Three College Chums
I’ve been having great fun reading an excellent biography of Edmund Wilson by Jeffrey Meyers, who tells the tale of three college chums.
Edmund Wilson, John Peale Bishop, and F. Scott Fitzgerald all went to Princeton together in 1915, and they collaborated on dramatic productions by the Triangle Club, including The Evil Eye, a play in two acts. Wilson and Bishop, two well-read preppies, tolerated the Midwesterner Fitzgerald who had gone to a Catholic high school, but at one point they mocked him in a poem in the Nassau Lit:
“I was always clever enough/ To make the upper classmen notice me./ I could make one poem by Browning/ One play by Shaw,/ And part of a novel by Meredith/ Go further than most people would do/ With the reading of years/ And I could always be cynically amusing at the expense/ Of those who were cleverer than I/ And from whom I borrowed freely,/ But whose cleverness was not effective/ In the February of sophomore year… / But I made one slip:/ I flunked out in the middle of junior year.”
Bishop won all the literary prizes, and published a volume of poetry in 1917. He later married a wealthy woman whom all his friends detested, retired to a chateau in France and was never heard from again.
Fitzgerald gave a manuscript of his first novel This Side of Paradise to Wilson, who heaped contempt upon it and suggested that Fitzgerald had a promising career as a ‘trashy novelist.’
The novel was enormously successful — and if you read it, as I did, you’ll wonder why, as I do — and this caused Bishop and Wilson to become enormously jealous of their chum’s sucess.
Wilson wrote, “I have said that This Side of Paradise commits every sin that a novel can possibly commit: but it does not commit the unpardonable sin: it does not fail to live. The whole preposterous farrago is animated with life.”

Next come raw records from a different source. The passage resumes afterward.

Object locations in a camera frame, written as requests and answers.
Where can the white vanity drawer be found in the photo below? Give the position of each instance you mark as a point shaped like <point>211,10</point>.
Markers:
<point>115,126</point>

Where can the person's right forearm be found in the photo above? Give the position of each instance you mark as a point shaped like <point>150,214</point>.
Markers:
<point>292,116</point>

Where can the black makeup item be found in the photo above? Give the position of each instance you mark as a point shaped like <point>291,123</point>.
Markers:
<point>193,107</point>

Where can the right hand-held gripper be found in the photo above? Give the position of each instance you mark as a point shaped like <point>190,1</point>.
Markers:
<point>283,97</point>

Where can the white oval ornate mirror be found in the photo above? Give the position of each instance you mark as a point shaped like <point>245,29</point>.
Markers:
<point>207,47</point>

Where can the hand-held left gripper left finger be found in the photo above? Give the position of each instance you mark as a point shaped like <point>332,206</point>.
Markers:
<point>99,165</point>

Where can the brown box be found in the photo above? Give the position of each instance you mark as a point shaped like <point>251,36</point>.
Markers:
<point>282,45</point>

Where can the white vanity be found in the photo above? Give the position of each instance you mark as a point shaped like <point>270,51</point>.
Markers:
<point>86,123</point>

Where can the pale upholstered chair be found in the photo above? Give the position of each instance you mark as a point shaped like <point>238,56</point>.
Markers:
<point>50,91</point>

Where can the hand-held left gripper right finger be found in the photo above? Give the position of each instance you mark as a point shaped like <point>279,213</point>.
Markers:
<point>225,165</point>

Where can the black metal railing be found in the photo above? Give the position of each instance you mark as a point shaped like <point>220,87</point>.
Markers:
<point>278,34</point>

“He has been given imagination without intellectual control of it;” Wilson wrote, “he has been given the desire for beauty without an aesthetic ideal; and he has been given a gift for expression without very many ideas to express.” Whoa! You’d think Wilson was revoking Fitzgerald’s poetic license.
Despite all the abuse, Fitzgerald continued to send his manuscripts to Wilson, not just for comments, but for editing, because he continued to value his opinion. And as Fitzgerald’s alcoholism caused him to fall apart, Wilson stuck by him as best he could. At one point Wilson makes a reference to “This Side of Paralyzed by F. Scotch Fitzgerald.”
Besides the literary criticism for which he is famous — Axel’s Castle, To the Finland Station, and Patriotic Gore, among many others — Wilson published a number of unremarkable plays and works of fiction. They were expertly crafted, but they “failed to live.”
Once a woman told him she had purchased a copy of his novel I Dream of Daisy, and he replied, “So it was you who bought it!”
I have to ask: Of these three college chums, which one have you heard of? The moral of the story is: Don’t pay any attention to your overeducated preppy classmates.